This post was contributed by Oracle’s Director of Content Strategy, Jeff Erickson (jeffrey.x.erickson@oracle.com)
For people steeped in the nitty-gritty operations of enterprise technology, 90 percent of which still resides on company-owned data centers, “moving to cloud” sounds like a journey for another day. They aren’t immune to the promises, but they’re busy keeping their business’s current set of applications running.
“That’s important work that needs to keep getting done,” said Oracle Senior Vice President Steve Daheb in an address to a gathering of independent user groups dedicated to Oracle technologies and business applications. “So the question becomes, how do you take advantage of cloud in a way that makes sense to the way you work right now, today?”
Daheb’s audience members spend their work days manning the technology that tracks shipping containers, cuts government checks, makes sure medical trials proceed accurately, and ensures the ATM recognizes your pin number—among untold other complex processes that keep a modern economy humming.
“We have to go beyond just ‘move to the cloud,’” said Daheb. “We’re all running our businesses on infrastructures that we built over years,” Daheb said, and cloud solutions need to complement the investments businesses have made in those infrastructures. He outlined three ways Oracle Cloud will help them do just that.
1. A Unified Suite of Business Applications
One way to start taking advantage of cloud is to find a line of business within your company that’s ready to upgrade to modern digital processes. Only Oracle offers a full suite of software-as-a-service (SaaS) applications spanning every business category, said Daheb, “from supply chain to ERP, to the modern HR tools we use to run our business, to marketing sales and service.”
The applications “are part of a unified suite with a common set of tools to integrate data, business intelligence, and business processes,” he said. “Each can be deployed as a complete business application on its own, or it can be deployed as a module to complement another business application. And they can be connected back to what we have on premises or to other clouds.”
And with Oracle’s data-as-a-service (DaaS) offering, which combines a wealth of data about businesses and consumers across channels and devices, Oracle SaaS customers can get much more insight in terms of what people will best respond to and ultimately give them the best experience with your business, Daheb said: “We can understand from a customer perspective what they buy, what OSs they are running based on what smart phones and what laptops they’re using. Are they millennials? Are they college graduates? Are they parents?”
2. A Platform for Adding Business Value
Underpinning Oracle’s SaaS applications is a layer of platform technology for building or extending those applications or migrating on-premises applications to the cloud. “It’s about how do we extend and bridge and connect all applications, Oracle as well non-Oracle, SaaS applications as well as on-prem applications, and other clouds,” said Daheb. “How do we integrate and simplify that for everybody?”

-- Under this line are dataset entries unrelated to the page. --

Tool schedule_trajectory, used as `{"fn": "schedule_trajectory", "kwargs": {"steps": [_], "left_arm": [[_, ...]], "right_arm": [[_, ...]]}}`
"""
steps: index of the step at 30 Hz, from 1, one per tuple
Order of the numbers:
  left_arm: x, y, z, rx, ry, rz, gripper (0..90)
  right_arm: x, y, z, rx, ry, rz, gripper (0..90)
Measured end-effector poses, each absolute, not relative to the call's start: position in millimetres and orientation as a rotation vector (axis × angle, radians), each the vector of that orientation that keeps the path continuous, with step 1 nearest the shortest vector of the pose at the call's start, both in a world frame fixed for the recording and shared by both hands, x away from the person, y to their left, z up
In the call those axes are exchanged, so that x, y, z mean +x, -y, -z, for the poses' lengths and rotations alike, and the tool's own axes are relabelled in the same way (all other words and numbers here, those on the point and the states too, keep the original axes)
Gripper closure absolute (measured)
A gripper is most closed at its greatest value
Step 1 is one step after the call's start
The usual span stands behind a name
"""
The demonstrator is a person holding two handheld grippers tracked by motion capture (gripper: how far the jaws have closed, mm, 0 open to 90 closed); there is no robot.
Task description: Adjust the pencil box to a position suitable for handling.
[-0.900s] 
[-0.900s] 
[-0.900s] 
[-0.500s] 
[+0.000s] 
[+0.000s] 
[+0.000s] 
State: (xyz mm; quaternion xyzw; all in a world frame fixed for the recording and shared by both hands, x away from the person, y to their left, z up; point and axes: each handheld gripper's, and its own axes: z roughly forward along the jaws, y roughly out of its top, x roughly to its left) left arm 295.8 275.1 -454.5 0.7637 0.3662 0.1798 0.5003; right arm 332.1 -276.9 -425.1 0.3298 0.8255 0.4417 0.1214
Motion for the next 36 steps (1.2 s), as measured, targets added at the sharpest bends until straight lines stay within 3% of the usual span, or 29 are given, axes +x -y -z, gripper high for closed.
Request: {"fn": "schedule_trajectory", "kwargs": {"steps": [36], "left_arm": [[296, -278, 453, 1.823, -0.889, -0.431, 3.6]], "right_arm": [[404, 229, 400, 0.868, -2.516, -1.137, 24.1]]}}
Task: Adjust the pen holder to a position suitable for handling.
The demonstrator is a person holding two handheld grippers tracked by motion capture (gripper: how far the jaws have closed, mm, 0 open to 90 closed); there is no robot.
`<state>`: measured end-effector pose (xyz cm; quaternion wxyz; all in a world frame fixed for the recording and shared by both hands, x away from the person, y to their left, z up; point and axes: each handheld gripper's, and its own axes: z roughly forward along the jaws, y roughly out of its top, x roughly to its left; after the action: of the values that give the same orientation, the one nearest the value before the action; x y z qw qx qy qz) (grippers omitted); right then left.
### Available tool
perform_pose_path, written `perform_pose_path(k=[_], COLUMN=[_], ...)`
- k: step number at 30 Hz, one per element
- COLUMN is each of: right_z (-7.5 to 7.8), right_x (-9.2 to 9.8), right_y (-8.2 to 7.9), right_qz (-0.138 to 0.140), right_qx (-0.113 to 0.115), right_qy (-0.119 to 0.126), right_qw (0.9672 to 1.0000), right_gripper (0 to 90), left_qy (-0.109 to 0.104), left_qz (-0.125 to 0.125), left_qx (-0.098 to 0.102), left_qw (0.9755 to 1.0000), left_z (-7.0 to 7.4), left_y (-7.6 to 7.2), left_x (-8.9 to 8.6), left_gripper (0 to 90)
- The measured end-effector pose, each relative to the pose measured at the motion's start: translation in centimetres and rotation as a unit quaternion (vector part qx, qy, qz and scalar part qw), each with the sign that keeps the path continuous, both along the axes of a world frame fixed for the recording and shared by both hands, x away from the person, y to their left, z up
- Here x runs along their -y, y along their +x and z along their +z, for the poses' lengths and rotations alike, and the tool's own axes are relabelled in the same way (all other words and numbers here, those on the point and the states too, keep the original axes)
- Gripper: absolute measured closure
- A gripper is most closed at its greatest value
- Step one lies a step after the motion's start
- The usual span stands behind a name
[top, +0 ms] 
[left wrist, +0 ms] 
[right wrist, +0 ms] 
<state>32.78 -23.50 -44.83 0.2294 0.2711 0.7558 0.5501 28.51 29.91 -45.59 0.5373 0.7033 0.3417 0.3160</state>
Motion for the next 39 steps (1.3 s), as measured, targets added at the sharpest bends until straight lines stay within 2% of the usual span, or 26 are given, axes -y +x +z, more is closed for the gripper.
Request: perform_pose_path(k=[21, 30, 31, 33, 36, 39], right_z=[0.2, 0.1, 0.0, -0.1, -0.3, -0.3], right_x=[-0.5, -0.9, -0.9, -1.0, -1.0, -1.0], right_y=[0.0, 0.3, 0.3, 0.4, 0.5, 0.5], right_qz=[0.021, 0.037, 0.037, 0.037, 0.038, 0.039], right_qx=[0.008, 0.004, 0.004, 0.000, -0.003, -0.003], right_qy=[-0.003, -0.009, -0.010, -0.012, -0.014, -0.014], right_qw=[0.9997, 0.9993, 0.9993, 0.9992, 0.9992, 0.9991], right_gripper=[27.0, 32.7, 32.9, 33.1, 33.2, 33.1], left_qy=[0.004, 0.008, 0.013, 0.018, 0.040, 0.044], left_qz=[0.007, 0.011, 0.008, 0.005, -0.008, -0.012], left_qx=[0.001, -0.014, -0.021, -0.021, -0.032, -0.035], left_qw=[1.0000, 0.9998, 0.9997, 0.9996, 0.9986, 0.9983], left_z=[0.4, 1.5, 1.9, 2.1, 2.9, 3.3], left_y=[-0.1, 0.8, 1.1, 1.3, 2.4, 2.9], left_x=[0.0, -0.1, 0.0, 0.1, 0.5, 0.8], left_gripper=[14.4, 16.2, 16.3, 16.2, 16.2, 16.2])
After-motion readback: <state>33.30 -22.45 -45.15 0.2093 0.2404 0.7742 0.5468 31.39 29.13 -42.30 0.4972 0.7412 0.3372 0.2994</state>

At the end of the day, platform-as-a-service (PaaS) is about doing things like reducing the time it takes to provision a database, said Daheb. “It’s about spinning up an environment for agile application development where you develop on the cloud and deploy in production on premises. It’s about turning it on when you need it and turning it off when you don’t.”
Oracle’s PaaS provides the tools that help you manage your environment, your application performance, the ongoing experience, and the security, said Daheb—and beyond that, it “will help you ingest data from different sources and prepare, discover, and apply decision science and machine learning for new and better insights for your business.”
3. Infrastructure Built for the Enterprise
Oracle’s infrastructure-as-a-service (IaaS) solutions, including compute, storage, and networking services, as well as Oracle Bare Metal Cloud Services, combine the elasticity and utility of public cloud with the control, security, and predictability that technologists are accustomed to with their on-premises deployments, said Daheb.
Oracle’s IaaS layer “wasn’t something that was created for some other purpose or for commodity services or for searching or for ecommerce; we built it with you in mind,” Daheb told his audience. “Ultimately it’s a high-performance, high-availability, and cost-effective infrastructure service that gives you the control you’re used to.”
Cloud: Just Another Technology Transition
The transition to cloud computing “is simply an extension of our longstanding relationship with our IT counterparts, with developers, and with the different lines of business,” said Daheb. “We’ve built a cloud solution that’s open and secure, and that ultimately gives you power over how to make use of it. It’s available to you at every layer of the tech stack. All those layers are integrated together and based on the same foundational application, platform, and infrastructure you use on premises every day.”
For more than four decades “we’ve worked together on every single major technology transition, from mainframe, to client/server, to the rise of the internet, to mobile, to cloud, to whatever comes next,” he told the tech veterans. “Because, there’s always something next, right?”